JAKARTA - Wakil Presiden RI Periode 2004-2009 Jusuf Kalla mengatakan gerakan penghematan Bahan Bakar Minyak (BBM) yang dicanangkan Presiden SBY sejak 1 Juni harus laksanakan.
Menurut Ketua PMI itu, penghematan BBM menjadi alternatif terakhir dalam menjaga stabilitas keuangan negara karena batal menaikkan BBM lantaran kenaikan minyak dunia. "Iya, harus dilaksanakan. Karena tidak ada cara lain lagi untuk mengurangi beban subsidi. Tidak ada cara lain lagi," paparnya, Jumat (1/6/2012).
Sementara saat ditanya apakah gerakan penghematan itu bisa berjalan efektif karena hanya dengan menggunakan stiker untuk mobil-mobil agar tidak menggunakan BBM bersubsidi. Hal itu kata dia harus dicoba terlebih dahulu.
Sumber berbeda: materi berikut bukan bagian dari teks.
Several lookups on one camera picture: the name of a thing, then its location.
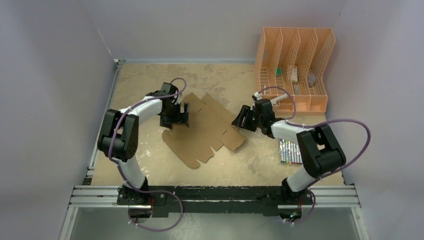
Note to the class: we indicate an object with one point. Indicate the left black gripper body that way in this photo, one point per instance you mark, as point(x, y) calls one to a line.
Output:
point(174, 113)

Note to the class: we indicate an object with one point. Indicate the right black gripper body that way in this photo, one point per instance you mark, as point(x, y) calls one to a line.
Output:
point(249, 117)

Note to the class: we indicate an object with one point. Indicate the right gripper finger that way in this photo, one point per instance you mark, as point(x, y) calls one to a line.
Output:
point(237, 123)
point(247, 115)

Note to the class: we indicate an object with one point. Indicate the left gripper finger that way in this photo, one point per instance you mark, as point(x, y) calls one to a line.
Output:
point(184, 116)
point(166, 121)

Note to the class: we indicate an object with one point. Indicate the brown cardboard box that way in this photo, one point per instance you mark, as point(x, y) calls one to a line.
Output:
point(209, 129)

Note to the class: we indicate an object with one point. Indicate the pack of coloured markers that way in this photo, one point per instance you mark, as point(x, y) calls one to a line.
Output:
point(289, 153)

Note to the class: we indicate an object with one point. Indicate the orange plastic file organizer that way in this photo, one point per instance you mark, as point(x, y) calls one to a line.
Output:
point(290, 64)

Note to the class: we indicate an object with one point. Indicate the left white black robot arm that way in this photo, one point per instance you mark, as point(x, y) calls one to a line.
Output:
point(119, 136)

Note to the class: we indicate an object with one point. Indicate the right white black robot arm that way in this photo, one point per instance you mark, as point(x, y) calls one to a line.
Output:
point(319, 150)

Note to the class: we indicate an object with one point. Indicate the small carton box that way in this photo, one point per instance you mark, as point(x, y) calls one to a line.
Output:
point(294, 74)

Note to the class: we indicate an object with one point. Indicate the white tool in organizer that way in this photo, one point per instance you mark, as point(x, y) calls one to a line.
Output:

"Iya, harus dicoba dulu. Kalau orang dipaksa stiker, lalu dicabut, bagaimana?" ungkapnya.
Bahkan saat ditanya apakah pihak terkait bisa cermat agar mobil berplat nomor merah alias mobil pemerintah tidak menggunakan BBM bersubsidi. Hal itu kata dia, butuh ketegasan. "Itu bisa saja. Tapi itu butuh ketelitian, ketegasan," pungkasnya.